The assigned subtitle of this talk was “The UV Takes it All!” The absurdity of that subtitle must have been obvious to many conference participants when they first read the program, and now, after four days of talks, I hope it is obvious to everyone here. The UV cannot possibly “take all” of the cosmic star-formation history. Data from low and high redshift alike overwhelmingly show that rapidly star-forming galaxies emit the bulk of their bolometric luminosities in the far-infrared, not the UV. Some extremely luminous high-redshift galaxies have not been detected in the UV at all (see, e.g., Hughes’ and Blain’s contributions to these proceedings); many others dominate relatively short 850 μm exposures but are barely detected in even the deepest (rest-frame) UV images.

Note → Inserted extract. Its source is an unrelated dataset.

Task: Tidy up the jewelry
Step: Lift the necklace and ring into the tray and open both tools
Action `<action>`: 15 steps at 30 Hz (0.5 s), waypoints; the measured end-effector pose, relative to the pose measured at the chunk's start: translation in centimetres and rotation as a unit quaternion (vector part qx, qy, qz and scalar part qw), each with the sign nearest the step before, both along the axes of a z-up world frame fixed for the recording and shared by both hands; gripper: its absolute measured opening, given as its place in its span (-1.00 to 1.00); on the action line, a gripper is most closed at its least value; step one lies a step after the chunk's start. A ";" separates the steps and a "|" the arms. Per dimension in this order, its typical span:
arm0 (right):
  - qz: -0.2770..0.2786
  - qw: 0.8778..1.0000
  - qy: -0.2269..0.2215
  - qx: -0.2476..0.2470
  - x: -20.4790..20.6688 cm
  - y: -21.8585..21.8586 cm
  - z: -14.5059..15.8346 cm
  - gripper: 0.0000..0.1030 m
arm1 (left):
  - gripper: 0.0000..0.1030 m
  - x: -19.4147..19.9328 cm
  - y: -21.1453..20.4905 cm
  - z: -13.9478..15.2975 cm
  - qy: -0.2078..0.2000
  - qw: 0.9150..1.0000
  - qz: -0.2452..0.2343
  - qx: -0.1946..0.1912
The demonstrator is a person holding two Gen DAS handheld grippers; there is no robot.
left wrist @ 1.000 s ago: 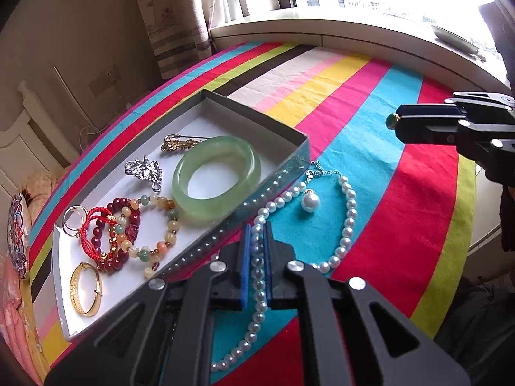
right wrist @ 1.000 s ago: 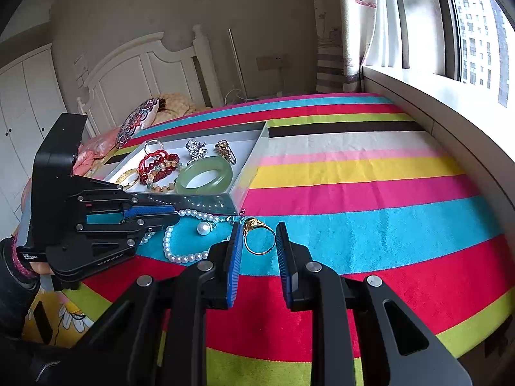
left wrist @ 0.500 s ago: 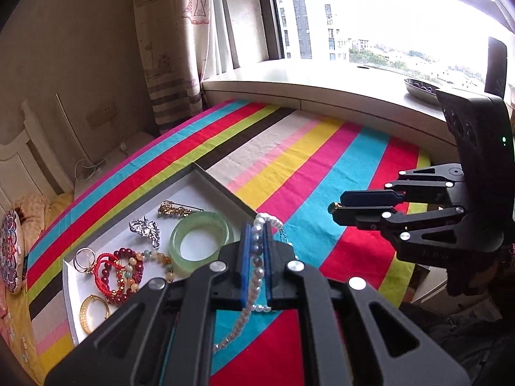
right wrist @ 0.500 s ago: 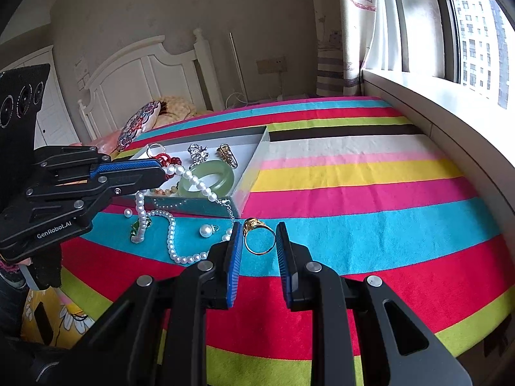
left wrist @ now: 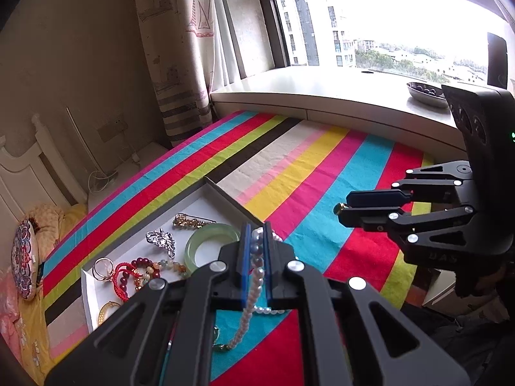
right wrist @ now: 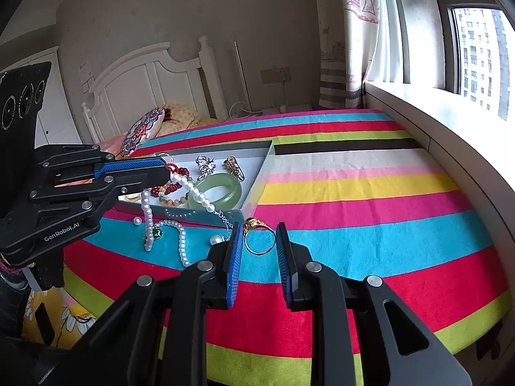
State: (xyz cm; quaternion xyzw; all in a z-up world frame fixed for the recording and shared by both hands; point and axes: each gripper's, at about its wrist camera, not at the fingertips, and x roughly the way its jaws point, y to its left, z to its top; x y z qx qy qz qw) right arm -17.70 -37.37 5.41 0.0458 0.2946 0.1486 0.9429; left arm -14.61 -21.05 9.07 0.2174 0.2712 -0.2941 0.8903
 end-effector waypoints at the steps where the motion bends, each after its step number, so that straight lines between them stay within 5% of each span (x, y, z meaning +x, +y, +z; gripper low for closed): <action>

I was asked by the organizers to make a case for studying the distant universe in the restframe UV, and I will; but I cannot pretend that UV surveys are the best way to study all star-forming galaxies at high redshift. Some fraction of the stars in the universe formed in extremely dusty galaxies that are best studied in the infrared. Nevertheless the available data—even IR data!—suggest that most stars formed in objects that are easiest to detect in the rest-frame ultraviolet, and so I have modified the subtitle of this talk to a statement I am prepared to defend.


Star Formation High Redshift Local Universe Bolometric Luminosity Faint Galaxy 
These keywords were added by machine and not by the authors. This process is experimental and the keywords may be updated as the learning algorithm improves.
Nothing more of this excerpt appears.